Willen began to sweat visibly. “One of the outriders just came back with word of a large Dynize force nearby. He didn’t see them, just their trail.”
“How far?” Styke demanded.
“A few miles off.”
“Damn it all, get everything in order. Turn your guns and ladders on the towers and hit them hard and fast.”
“Our generals,” Willen objected, pointing at the citadel. Realization dawned on his face.
“They’ve either betrayed you or been betrayed themselves,” Styke roared. “The colonels are in command now, Willen. Make it count!” He finally loosened his grip on the reins and Amrec was off like a shot, galloping through the camp and out onto the plains within minutes. By the time he reached the Mad Lancers’ camp hidden behind the hills two miles to the south, the entire company had already packed and was on horseback.

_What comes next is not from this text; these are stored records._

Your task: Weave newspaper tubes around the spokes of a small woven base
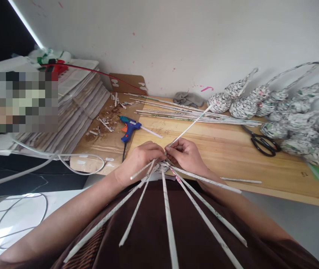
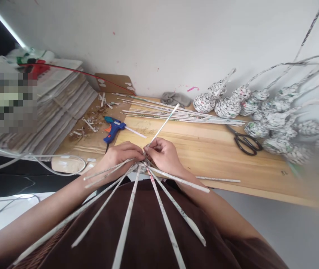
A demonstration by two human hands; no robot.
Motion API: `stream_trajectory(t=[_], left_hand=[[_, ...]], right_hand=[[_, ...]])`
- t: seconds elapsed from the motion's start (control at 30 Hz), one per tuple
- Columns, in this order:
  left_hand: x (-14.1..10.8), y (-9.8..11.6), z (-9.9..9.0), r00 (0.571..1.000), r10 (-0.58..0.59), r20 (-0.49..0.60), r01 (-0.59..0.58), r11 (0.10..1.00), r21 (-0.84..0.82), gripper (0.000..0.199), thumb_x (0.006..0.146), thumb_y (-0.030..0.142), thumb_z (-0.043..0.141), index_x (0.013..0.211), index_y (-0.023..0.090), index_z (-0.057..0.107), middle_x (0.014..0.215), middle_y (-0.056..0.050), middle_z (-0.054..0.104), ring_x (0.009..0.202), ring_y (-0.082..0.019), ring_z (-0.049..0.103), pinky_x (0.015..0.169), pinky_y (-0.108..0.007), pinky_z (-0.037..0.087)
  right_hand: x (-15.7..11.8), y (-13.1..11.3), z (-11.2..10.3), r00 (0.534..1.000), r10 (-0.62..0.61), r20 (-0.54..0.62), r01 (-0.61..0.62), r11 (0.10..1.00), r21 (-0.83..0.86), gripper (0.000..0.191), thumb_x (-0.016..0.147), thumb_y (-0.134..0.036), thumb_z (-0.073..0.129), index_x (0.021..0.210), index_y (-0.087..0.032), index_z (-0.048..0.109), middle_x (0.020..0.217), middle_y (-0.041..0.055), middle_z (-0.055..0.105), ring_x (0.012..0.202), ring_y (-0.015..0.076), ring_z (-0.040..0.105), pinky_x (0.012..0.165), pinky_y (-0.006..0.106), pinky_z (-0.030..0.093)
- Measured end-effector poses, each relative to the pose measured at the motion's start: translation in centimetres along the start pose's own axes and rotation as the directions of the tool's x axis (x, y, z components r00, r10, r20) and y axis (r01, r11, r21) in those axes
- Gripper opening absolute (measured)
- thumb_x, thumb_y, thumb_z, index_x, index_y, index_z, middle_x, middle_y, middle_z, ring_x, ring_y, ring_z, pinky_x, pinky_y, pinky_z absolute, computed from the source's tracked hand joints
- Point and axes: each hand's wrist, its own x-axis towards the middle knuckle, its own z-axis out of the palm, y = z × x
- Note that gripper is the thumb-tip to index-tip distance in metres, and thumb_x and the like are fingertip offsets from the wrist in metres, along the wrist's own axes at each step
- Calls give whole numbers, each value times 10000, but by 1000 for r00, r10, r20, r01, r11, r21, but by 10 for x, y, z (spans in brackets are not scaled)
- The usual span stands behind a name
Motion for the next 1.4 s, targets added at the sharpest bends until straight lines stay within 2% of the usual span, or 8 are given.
stream_trajectory(t=[0.17,0.43,0.6,0.87,1.03,1.17,1.3,1.4], left_hand=[[-3,0,6,990,-45,-133,34,996,-82,201,944,204,566,904,188,763,971,-82,744,888,-154,701,830,-259,545],[3,2,-6,997,9,77,-5,998,-56,243,947,138,504,966,196,740,987,-69,748,979,-181,690,894,-284,528],[9,3,-4,997,-71,14,72,994,-85,186,891,109,567,849,184,732,884,-53,751,866,-171,698,834,-279,536],[11,8,1,932,-361,-26,355,926,-126,50,801,190,674,849,193,687,736,10,732,662,-146,686,657,-233,517],[11,5,3,957,-289,-28,287,956,-53,41,815,171,660,805,187,697,714,6,687,661,-139,648,641,-233,468],[9,2,6,960,-277,-46,269,953,-139,82,815,146,661,812,189,732,805,-12,734,744,-147,677,714,-248,496],[5,3,8,928,-359,-98,337,923,-188,88,811,147,669,817,192,744,831,-21,757,795,-162,701,744,-257,526],[3,4,11,905,-398,-146,375,913,-162,69,805,163,679,826,183,741,805,-25,756,740,-161,699,682,-251,528]], right_hand=[[-1,-5,0,999,33,6,-34,999,30,346,677,-427,848,712,-183,607,588,-14,646,509,119,597,478,215,467],[-3,-17,1,1000,20,1,-20,998,-64,364,705,-457,824,687,-183,585,547,-25,614,490,111,584,471,210,471],[-5,-21,3,998,66,-5,-66,997,-41,375,665,-462,844,688,-181,596,556,-22,618,513,124,603,488,222,496],[-14,-22,4,991,-125,52,130,986,-106,208,801,-369,748,757,-185,662,710,22,709,621,142,658,562,236,519],[-17,-21,7,981,-187,44,191,972,-134,175,822,-356,738,802,-194,674,771,35,732,662,160,685,623,267,555],[-19,-18,-1,984,-166,69,172,980,-99,195,886,-342,660,1018,-200,680,933,53,750,781,168,716,722,290,580],[-26,-19,-18,972,-178,155,222,912,-344,157,906,-243,603,993,-208,728,996,59,756,895,184,708,850,328,547],[-33,-22,-25,939,-223,262,323,834,-448,183,886,-284,675,1045,-252,759,1065,63,756,1016,226,684,934,374,506]])
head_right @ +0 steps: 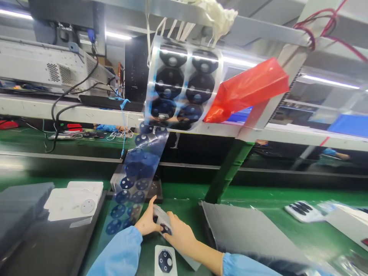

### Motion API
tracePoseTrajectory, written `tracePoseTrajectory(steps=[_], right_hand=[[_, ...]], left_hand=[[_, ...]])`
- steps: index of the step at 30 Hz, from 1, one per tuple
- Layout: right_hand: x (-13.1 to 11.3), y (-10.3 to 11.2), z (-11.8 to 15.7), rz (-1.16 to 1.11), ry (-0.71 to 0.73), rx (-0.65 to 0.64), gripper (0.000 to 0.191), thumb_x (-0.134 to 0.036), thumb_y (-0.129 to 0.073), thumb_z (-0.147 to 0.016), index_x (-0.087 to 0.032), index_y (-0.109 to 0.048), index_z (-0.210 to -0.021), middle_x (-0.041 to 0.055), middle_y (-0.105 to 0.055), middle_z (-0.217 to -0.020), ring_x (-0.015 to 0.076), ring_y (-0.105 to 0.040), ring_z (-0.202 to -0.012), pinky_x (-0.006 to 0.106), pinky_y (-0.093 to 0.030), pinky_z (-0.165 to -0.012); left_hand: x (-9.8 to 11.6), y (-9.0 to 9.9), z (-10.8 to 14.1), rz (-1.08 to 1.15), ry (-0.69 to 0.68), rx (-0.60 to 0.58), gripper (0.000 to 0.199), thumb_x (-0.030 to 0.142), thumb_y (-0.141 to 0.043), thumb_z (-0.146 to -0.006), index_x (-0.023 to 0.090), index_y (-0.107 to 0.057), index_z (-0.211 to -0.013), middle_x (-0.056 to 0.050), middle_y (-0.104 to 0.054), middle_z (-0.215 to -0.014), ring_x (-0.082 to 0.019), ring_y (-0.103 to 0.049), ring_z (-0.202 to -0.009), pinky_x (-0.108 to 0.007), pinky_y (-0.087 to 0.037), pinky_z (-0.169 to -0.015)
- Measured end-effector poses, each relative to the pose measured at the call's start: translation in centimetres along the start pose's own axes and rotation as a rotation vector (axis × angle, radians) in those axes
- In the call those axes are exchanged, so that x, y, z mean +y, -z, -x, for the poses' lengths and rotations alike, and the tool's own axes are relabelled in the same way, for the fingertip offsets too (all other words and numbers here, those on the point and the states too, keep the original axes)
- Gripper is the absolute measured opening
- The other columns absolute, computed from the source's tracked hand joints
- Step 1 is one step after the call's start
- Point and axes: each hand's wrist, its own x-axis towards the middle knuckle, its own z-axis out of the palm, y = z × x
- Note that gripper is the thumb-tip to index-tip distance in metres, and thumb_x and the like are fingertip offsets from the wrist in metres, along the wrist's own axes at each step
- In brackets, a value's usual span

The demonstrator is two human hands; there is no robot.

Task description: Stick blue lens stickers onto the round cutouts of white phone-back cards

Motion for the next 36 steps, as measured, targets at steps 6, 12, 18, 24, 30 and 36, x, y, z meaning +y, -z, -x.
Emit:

Ibana and Gustar met him in the center of the gathered cavalry. “Starlight’s guns are firing,” Ibana called.
Styke answered with a nod. “Either Dvory has betrayed Fatrasta, or the Dynize have tricked everyone. Lindet is in the citadel, either dead or a prisoner, and they are firing on her fleet.”
“Pit.” Ibana gasped. “A shitload has happened in the last few hours.”
“You have no idea. What do our scouts say?”
Gustar cut in. “There’s a Dynize field army lurking out there. We think they screened themselves from us and the Third by circling the Hock.”
“Shit.” Styke wasn’t sure whether not running into that army was a curse or a blessing. “They’re going to smash the Third against the Starlight citadel while the towers pulverize their rear.”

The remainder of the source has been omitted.